Assigned task
Match the string "left" against each line below, and copy every line that matches.

[Stored entries]
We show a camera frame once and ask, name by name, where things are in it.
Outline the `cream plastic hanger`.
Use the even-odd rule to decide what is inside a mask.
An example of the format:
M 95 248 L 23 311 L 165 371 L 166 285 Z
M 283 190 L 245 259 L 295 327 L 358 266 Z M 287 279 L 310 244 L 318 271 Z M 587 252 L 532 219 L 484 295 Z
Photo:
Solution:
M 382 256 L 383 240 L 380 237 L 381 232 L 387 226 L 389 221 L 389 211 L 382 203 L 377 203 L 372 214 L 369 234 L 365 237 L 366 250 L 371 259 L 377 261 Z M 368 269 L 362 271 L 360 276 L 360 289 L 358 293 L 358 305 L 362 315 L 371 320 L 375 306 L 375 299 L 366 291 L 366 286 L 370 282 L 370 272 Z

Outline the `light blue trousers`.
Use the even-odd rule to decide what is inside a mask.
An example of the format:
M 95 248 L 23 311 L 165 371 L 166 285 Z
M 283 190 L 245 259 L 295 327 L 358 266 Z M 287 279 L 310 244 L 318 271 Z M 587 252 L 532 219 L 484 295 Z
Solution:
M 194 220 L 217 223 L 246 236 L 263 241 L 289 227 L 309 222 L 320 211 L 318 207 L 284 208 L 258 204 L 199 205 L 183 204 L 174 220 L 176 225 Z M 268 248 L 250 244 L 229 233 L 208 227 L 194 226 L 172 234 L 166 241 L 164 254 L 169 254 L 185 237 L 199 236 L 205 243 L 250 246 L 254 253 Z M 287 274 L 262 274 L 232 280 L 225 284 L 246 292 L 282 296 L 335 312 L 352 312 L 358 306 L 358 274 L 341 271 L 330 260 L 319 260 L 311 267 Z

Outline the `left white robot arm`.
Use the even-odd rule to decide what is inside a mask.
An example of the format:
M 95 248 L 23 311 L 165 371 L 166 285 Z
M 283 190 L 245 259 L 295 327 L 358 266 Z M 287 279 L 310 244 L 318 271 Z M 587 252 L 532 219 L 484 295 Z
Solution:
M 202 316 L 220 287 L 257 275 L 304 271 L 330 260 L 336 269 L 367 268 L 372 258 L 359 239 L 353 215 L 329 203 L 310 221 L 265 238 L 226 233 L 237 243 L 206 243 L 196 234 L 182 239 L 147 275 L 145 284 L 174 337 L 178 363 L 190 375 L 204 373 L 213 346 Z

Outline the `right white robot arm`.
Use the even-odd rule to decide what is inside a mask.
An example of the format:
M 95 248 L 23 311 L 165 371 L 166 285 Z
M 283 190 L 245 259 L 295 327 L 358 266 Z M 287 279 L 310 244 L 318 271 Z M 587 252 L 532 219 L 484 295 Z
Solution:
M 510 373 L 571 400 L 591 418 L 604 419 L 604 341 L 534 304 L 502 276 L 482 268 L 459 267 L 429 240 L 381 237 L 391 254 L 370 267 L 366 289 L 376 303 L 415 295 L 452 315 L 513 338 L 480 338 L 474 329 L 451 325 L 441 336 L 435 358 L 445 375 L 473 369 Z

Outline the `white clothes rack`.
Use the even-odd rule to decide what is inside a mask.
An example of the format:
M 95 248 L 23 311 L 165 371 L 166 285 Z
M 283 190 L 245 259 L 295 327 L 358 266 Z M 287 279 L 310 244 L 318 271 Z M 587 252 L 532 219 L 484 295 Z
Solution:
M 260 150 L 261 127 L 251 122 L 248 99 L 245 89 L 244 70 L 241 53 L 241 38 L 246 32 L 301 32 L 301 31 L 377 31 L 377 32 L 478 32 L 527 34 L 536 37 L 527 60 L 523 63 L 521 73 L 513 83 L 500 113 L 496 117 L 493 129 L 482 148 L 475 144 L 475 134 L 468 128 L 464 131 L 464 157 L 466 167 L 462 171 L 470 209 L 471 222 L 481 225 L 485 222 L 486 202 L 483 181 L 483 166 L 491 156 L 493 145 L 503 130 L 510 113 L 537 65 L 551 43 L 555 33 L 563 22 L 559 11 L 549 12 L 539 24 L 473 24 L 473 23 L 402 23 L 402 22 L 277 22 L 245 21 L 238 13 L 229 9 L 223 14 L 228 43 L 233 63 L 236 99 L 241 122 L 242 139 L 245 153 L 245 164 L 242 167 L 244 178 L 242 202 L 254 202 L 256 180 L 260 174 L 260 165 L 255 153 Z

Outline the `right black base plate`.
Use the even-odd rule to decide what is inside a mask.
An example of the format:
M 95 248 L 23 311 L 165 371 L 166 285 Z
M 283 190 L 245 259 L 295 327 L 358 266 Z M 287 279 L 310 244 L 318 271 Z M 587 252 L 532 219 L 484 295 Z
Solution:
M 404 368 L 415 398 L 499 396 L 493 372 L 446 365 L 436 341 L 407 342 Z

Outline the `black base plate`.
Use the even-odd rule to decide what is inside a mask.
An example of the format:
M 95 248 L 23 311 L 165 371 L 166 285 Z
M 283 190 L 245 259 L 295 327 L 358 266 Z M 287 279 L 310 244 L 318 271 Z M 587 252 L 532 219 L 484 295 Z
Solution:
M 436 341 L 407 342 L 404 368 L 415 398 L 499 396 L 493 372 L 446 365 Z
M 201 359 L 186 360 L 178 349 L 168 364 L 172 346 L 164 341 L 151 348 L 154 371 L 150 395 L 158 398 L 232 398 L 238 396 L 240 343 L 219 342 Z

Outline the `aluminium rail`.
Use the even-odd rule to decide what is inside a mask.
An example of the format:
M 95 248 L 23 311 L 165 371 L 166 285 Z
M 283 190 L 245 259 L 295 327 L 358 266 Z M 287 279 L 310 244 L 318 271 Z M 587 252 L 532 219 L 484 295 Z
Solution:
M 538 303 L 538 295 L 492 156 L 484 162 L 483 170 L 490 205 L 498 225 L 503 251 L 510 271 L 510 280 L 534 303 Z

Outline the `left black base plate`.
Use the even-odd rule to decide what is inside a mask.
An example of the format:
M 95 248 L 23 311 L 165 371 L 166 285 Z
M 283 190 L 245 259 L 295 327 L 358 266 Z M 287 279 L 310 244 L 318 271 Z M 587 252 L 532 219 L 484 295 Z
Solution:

Answer box
Outline the `left white robot arm`.
Outline the `left black base plate`.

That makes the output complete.